> _EXTRACTED ENTRIES_:
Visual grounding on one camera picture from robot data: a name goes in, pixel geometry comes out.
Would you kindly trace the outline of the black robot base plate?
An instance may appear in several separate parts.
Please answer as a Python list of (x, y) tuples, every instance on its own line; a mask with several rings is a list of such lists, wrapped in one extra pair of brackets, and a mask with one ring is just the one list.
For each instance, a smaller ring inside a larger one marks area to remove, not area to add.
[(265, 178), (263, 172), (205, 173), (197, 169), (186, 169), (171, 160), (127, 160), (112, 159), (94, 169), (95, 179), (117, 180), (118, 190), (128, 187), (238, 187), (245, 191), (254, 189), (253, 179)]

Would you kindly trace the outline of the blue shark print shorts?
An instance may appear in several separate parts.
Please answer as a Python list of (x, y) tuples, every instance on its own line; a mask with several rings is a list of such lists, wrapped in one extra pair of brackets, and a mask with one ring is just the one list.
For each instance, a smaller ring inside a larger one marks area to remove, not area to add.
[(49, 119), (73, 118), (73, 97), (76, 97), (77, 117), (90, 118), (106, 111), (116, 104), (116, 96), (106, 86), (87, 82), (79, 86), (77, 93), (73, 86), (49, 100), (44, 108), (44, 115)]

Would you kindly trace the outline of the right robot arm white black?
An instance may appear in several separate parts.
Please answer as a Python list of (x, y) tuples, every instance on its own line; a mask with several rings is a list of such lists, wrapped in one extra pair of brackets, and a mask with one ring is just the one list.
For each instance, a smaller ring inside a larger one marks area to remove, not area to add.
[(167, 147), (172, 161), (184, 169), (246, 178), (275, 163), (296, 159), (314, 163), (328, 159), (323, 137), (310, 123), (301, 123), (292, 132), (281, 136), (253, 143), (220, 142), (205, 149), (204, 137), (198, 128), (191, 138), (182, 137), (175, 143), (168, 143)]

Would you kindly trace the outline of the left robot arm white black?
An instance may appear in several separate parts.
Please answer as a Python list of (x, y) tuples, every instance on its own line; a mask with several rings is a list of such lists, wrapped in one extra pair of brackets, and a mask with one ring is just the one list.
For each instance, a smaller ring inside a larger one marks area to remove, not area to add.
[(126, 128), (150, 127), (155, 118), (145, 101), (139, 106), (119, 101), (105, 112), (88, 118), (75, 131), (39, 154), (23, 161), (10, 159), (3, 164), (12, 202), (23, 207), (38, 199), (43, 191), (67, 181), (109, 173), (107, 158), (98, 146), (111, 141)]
--
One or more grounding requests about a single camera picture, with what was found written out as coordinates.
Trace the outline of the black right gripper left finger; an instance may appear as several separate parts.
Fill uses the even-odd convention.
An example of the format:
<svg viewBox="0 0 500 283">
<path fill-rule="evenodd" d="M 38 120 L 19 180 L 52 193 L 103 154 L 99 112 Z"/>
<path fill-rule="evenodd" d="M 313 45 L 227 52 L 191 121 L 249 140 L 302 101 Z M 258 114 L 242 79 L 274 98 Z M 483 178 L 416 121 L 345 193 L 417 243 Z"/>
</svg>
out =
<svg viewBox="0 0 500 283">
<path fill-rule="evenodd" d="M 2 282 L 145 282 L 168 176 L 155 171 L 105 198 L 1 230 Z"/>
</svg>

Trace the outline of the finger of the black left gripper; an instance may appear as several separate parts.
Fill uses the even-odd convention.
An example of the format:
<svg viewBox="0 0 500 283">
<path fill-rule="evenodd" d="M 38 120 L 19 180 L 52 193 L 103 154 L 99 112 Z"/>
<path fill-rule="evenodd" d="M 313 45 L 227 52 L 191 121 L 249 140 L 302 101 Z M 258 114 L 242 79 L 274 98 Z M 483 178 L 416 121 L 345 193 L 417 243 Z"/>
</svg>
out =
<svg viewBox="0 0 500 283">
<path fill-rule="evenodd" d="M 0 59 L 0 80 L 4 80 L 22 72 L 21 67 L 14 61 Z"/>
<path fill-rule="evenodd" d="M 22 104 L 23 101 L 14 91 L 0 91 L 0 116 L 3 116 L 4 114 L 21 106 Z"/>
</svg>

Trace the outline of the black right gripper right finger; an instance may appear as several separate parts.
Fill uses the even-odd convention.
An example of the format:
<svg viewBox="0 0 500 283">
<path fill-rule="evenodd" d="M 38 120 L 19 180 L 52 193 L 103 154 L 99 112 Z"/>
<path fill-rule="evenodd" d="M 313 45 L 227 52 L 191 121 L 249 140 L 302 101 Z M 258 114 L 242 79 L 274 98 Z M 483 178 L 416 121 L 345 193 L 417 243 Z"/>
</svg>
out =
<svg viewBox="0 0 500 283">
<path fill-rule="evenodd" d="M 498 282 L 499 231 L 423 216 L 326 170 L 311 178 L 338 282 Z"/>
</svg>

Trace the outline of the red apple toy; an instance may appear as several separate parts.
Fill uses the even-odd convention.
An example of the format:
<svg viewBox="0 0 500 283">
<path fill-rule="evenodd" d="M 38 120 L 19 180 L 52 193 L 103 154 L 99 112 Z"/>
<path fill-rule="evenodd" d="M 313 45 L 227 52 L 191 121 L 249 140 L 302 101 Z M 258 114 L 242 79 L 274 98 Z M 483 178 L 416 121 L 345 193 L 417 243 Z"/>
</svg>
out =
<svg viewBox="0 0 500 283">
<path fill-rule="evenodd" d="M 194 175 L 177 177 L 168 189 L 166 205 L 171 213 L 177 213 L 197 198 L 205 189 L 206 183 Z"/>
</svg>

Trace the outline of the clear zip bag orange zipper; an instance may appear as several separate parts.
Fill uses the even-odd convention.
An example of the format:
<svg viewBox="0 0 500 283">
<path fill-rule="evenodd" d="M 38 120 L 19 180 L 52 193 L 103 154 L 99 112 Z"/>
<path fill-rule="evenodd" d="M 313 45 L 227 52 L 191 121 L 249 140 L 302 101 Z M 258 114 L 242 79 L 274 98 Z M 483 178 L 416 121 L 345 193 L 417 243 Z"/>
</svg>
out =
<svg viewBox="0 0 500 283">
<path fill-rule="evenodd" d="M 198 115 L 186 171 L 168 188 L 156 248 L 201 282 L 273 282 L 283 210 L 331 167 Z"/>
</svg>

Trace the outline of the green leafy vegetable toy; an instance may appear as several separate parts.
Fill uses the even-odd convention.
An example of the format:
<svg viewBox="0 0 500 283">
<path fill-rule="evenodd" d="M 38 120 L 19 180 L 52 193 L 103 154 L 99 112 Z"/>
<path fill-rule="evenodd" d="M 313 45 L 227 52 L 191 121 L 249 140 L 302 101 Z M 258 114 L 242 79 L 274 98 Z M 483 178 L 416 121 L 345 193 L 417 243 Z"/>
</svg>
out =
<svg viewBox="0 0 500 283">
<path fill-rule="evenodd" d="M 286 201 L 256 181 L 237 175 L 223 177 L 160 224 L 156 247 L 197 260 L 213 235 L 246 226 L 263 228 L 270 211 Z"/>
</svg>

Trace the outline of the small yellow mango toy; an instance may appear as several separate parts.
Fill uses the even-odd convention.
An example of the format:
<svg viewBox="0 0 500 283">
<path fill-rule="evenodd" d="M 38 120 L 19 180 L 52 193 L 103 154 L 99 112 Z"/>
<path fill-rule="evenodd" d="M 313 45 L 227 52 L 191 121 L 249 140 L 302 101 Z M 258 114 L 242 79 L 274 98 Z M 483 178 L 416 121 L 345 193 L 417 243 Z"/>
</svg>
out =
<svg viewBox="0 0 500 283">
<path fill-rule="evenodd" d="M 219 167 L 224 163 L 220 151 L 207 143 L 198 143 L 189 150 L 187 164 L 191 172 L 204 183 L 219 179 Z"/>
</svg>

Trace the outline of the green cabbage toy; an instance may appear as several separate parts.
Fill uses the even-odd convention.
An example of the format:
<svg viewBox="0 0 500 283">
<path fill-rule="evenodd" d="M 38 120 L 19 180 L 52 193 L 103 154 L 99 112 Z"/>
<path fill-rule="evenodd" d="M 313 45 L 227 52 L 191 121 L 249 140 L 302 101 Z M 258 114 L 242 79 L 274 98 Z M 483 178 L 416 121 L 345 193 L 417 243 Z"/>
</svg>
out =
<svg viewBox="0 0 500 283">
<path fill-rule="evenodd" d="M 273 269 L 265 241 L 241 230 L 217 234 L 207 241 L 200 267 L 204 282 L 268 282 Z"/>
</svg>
...
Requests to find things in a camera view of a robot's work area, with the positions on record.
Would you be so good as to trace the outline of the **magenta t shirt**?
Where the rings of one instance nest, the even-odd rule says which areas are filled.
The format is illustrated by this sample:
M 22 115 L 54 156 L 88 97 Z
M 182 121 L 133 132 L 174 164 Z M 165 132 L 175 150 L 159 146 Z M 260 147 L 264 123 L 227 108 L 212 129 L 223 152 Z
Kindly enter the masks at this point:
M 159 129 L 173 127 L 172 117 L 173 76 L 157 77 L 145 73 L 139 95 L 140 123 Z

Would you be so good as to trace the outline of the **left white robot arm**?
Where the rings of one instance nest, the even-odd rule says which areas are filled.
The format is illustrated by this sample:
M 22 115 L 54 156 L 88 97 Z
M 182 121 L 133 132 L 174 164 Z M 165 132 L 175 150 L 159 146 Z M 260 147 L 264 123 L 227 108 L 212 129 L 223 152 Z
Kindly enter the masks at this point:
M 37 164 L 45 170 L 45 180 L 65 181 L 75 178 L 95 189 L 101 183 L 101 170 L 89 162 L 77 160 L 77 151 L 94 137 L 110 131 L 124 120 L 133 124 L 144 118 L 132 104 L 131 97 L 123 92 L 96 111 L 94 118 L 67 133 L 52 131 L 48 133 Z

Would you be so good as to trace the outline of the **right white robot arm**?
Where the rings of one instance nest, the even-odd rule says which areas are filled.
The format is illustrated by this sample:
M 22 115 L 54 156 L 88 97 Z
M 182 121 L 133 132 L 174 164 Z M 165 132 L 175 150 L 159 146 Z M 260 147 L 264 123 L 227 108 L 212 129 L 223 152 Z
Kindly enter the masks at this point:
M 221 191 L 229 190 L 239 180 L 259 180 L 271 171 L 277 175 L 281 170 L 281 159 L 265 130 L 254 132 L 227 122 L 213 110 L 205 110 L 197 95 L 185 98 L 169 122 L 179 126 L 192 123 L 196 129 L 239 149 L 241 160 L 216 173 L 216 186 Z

> _WHAT YOU HAVE TO DO_: Looking at the entries above, copy out every line in which "left" occurs.

> _REPLY TO THE TASK_:
Would you kindly trace the outline of the left robot arm white black?
Trace the outline of the black right gripper left finger; an instance may appear as several separate parts.
Trace the outline of the finger of the black left gripper; an instance may appear as several separate parts.
Would you be so good as to trace the outline of the **left white robot arm**?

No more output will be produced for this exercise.